Types of Circulatory System

Open Circulatory System

In an open circulatory system, blood is pumped from the heart through blood body cavities, where it flows over tissues. Blood flows slowly because there is little blood pressure. Arthropods and most mollusks have an open circulatory system.

Closed Circulatory System

In a closed circulatory system, blood is contained within blood vessels, pressure is high, and blood is therefore pumped faster. Valves prevent the backflow of blood within the blood vessels. This type of circulation is found in vertebrates and some invertebrates such as annelids, squids.

BLOOD

Blood is a fluid connective tissue consisting of cells and plasma. It carries oxygen and nutrients to and waste materials away from all body tissues. It is slightly alkaline, with a pH between 7.35 – 7.45. Blood accounts for approximately 8% of the body weight.

Functions of the Blood

The functions of the blood are categories into transport, protection and regulation.

Transport

o carries oxygen from the lungs to other organs

o carries nutrients from the digestive system to all parts of the body

o carries carbon dioxide from cells to the lungs for removal

o carries hormones from the endocrine glands to their target cells

o carries other wastes to the liver and kidneys for detoxification and excretion

o carries metabolic heat to the skin for removal; and help to stabilize body heat

o carries platelets and blood proteins

Protection

o Leukocytes destroy some microorganisms and cancerous cells.

o Antibodies and complement proteins neutralize toxins or help to destroy microorganisms.

o Clotting of blood to minimize excessive blood loss.

Regulation

o Blood transfers water to and from body tissues which help to stabilize water content.

o Regulation of acid-base balance: Blood helps to stabilize body pH (7.35-7.45).

o Regulate body temperature; warm blood is transported from the interior to the surface of the body, where heat is released from the blood.

Components of Blood

Blood is the only fluid tissue in the body.
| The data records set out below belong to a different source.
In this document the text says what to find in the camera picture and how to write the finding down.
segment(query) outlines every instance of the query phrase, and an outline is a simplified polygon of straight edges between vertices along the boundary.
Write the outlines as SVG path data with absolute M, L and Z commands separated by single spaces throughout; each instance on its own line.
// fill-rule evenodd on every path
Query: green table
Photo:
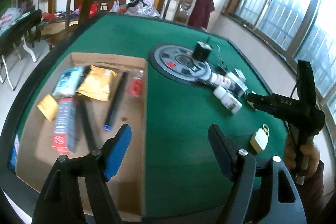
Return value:
M 149 49 L 160 43 L 174 43 L 194 48 L 209 34 L 171 24 L 126 15 L 98 16 L 41 77 L 26 103 L 17 129 L 20 135 L 29 110 L 39 90 L 60 61 L 71 52 L 97 52 L 147 58 Z M 249 90 L 266 95 L 266 87 L 235 47 L 226 39 L 211 36 L 210 44 L 219 45 L 221 57 L 230 70 L 238 68 L 246 76 Z M 148 65 L 146 133 L 146 216 L 168 217 L 220 206 L 225 203 L 231 183 L 222 176 L 208 142 L 211 124 L 217 123 L 237 147 L 253 152 L 249 141 L 264 123 L 269 126 L 269 142 L 261 157 L 283 155 L 287 135 L 282 121 L 253 110 L 245 101 L 236 114 L 225 109 L 210 90 L 182 85 L 165 78 Z

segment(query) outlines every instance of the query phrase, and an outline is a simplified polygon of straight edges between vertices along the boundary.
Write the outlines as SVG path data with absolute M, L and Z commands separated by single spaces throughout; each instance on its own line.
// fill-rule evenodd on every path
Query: gray turntable
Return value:
M 148 60 L 165 77 L 173 81 L 193 85 L 196 78 L 208 80 L 211 77 L 210 64 L 192 57 L 193 50 L 174 44 L 161 44 L 151 49 Z

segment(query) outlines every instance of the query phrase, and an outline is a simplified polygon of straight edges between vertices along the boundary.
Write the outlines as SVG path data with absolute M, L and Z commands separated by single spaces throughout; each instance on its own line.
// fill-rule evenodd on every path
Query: gold packet
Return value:
M 48 119 L 48 121 L 51 122 L 53 119 L 55 119 L 58 110 L 58 103 L 51 95 L 47 94 L 37 105 L 37 107 Z
M 112 78 L 116 76 L 117 74 L 110 69 L 91 66 L 90 72 L 77 92 L 92 99 L 108 102 L 110 83 Z

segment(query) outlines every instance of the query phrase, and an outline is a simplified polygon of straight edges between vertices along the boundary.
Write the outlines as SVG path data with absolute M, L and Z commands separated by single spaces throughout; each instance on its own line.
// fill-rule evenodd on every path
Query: table leg
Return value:
M 17 48 L 16 48 L 16 46 L 15 46 L 15 43 L 13 43 L 13 47 L 14 47 L 14 49 L 16 50 L 17 55 L 19 55 L 19 59 L 22 60 L 22 57 L 21 57 L 19 51 L 17 50 Z
M 1 82 L 1 84 L 3 84 L 3 79 L 1 77 L 1 62 L 0 62 L 0 82 Z
M 4 57 L 4 55 L 2 55 L 1 57 L 2 57 L 3 64 L 4 64 L 4 66 L 5 66 L 5 71 L 6 71 L 6 75 L 7 75 L 8 83 L 9 83 L 10 87 L 12 88 L 12 90 L 15 90 L 15 88 L 13 87 L 13 85 L 12 85 L 10 79 L 9 79 L 9 72 L 8 72 L 8 69 L 7 69 L 7 65 L 6 65 L 5 57 Z
M 25 51 L 28 52 L 28 53 L 31 55 L 33 61 L 36 62 L 35 54 L 34 54 L 34 52 L 33 52 L 31 49 L 28 48 L 28 46 L 27 46 L 27 44 L 26 44 L 26 39 L 25 39 L 25 36 L 24 36 L 24 35 L 21 37 L 21 40 L 23 40 L 23 42 L 24 42 L 24 44 L 23 44 L 23 48 L 25 49 Z

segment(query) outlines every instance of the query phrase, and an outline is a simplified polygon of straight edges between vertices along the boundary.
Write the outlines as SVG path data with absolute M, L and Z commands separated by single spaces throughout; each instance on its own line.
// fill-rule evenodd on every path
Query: blue gripper pad
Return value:
M 109 181 L 112 177 L 114 177 L 120 168 L 121 162 L 126 154 L 128 145 L 131 142 L 132 131 L 129 125 L 125 125 L 122 128 L 122 132 L 118 132 L 120 134 L 119 139 L 113 146 L 110 154 L 107 157 L 106 162 L 106 170 L 105 170 L 105 178 Z

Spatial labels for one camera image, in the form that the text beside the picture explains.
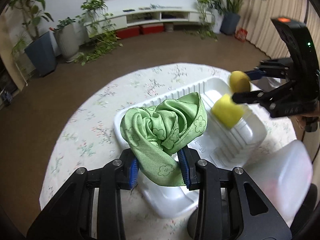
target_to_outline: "round table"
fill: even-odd
[[[227,82],[229,75],[216,67],[178,63],[138,70],[107,84],[73,114],[59,136],[41,190],[41,209],[78,167],[101,168],[120,156],[121,149],[113,132],[117,111],[209,76]],[[250,108],[263,121],[268,135],[249,162],[296,139],[288,118],[271,119],[262,107],[251,105]],[[143,200],[139,186],[132,192],[122,191],[121,198],[128,240],[191,239],[186,229],[190,212],[173,219],[158,217]]]

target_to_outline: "yellow sponge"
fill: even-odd
[[[233,71],[229,77],[229,86],[232,93],[250,92],[250,78],[242,71]]]
[[[231,129],[244,115],[244,110],[241,105],[236,105],[232,101],[230,95],[225,94],[211,108],[211,113],[227,128]]]

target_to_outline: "red storage box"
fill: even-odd
[[[163,23],[144,24],[140,25],[140,30],[142,34],[161,33],[164,31],[164,27]]]
[[[138,36],[140,34],[139,26],[132,26],[129,28],[116,31],[117,37],[121,39]]]

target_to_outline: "human hand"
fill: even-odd
[[[303,130],[306,126],[306,119],[305,117],[320,117],[320,108],[319,108],[319,102],[317,104],[316,109],[313,112],[303,114],[303,115],[296,115],[295,119],[297,121],[297,124],[301,130]]]

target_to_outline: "metal screw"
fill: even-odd
[[[207,161],[206,160],[199,160],[198,161],[198,164],[200,165],[200,166],[206,166],[208,163],[207,163]]]
[[[235,168],[235,173],[241,175],[243,173],[243,169],[240,167]]]
[[[114,166],[120,166],[120,165],[122,164],[122,161],[119,160],[119,159],[116,159],[116,160],[114,160],[114,161],[112,162],[112,164],[113,164]]]
[[[273,110],[273,109],[275,109],[275,108],[276,108],[276,104],[275,104],[275,103],[272,103],[272,104],[270,105],[270,109]]]
[[[84,173],[85,173],[85,168],[78,168],[78,169],[76,170],[76,173],[79,174],[79,175],[84,174]]]
It has both Cellular and liquid components. That is, the blood consists of living blood cells suspended in a nonliving fluid matrix called plasma.

Types of blood cells (Cellular Components)

o Erythrocytes (Red Blood Cells)

o Leukocytes (White Blood Cells)

o Thrombocytes (Platelets)

Plasma

Plasma is the liquid part of blood. It is a pale yellow fluid that consists of about 91% water and 9% other substances, such as proteins, ions, nutrients, gases and waste products.

o Plasma proteins: constitute 7% to 9% of the plasma. The three types of proteins are; Albumins, Globulins and Fibrinogen. Other Proteins/Regulatory Substances include metabolic enzymes, antibacterial proteins and hormones.

o Waste Products: such as by-products of cellular metabolism such as urea, uric acid, creatinine and ammonium salts.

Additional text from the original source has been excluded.